Stored entries:
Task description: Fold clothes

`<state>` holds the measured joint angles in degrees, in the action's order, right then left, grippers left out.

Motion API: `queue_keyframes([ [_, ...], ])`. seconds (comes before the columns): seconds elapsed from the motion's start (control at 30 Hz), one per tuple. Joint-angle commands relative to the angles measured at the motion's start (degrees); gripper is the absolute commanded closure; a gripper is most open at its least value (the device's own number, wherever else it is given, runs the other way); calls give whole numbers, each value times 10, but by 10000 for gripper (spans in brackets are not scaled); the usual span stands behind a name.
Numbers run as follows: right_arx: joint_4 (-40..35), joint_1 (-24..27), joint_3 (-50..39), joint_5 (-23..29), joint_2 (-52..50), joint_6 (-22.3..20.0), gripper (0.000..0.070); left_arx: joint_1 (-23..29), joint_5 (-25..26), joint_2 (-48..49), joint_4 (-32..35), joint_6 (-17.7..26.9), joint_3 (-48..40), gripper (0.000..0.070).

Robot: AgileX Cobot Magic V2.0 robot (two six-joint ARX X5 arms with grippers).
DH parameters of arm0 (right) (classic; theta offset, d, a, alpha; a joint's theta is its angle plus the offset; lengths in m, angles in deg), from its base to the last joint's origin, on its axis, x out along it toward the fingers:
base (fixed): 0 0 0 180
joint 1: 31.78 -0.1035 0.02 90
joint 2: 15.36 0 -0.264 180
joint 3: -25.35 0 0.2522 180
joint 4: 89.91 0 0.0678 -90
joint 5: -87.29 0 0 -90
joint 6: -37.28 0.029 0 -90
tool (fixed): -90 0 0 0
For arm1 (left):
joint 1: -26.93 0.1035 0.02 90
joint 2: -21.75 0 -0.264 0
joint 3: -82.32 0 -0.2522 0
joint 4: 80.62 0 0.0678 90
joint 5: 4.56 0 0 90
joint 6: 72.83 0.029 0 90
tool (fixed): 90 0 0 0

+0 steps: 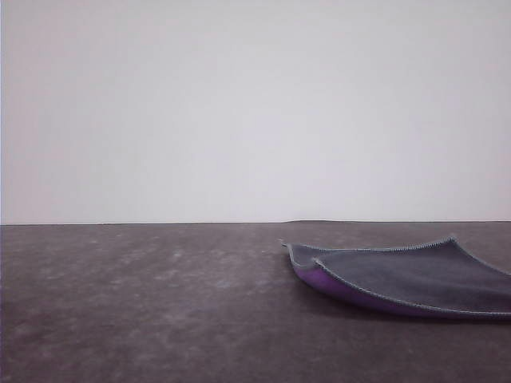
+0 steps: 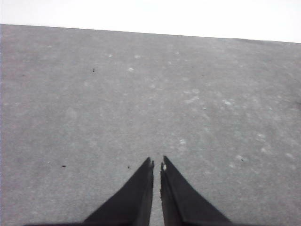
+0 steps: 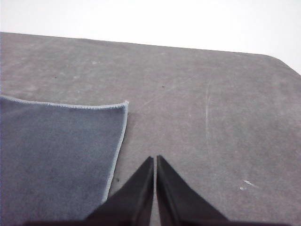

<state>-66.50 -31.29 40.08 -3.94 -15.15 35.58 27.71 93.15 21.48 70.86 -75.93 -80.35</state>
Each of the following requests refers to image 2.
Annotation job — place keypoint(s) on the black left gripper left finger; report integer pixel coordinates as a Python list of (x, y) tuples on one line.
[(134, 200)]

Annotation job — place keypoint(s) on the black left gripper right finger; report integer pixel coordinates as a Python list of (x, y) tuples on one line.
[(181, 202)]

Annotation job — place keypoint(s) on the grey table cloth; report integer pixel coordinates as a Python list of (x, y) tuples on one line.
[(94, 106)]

**EXERCISE BRIEF**: All lines in the records with the string "measured" should be copied out.

**RESULT OF THE EXERCISE**:
`<state>` holds the measured joint angles in degrees, in the action's order, right then left, grippers left out.
Motion API: `queue_keyframes([ [_, ...], ])`. seconds (comes before the columns): seconds elapsed from the motion's start (control at 30 Hz), one per tuple. Joint-angle commands relative to the angles measured at the motion's start (degrees); gripper is the absolute commanded closure; a gripper is most open at its least value (the device's own number, wherever else it is given, runs the other way); calls give whole numbers, each value times 10, but by 10000 for gripper (spans in brackets are not scaled); the usual span stands behind a name.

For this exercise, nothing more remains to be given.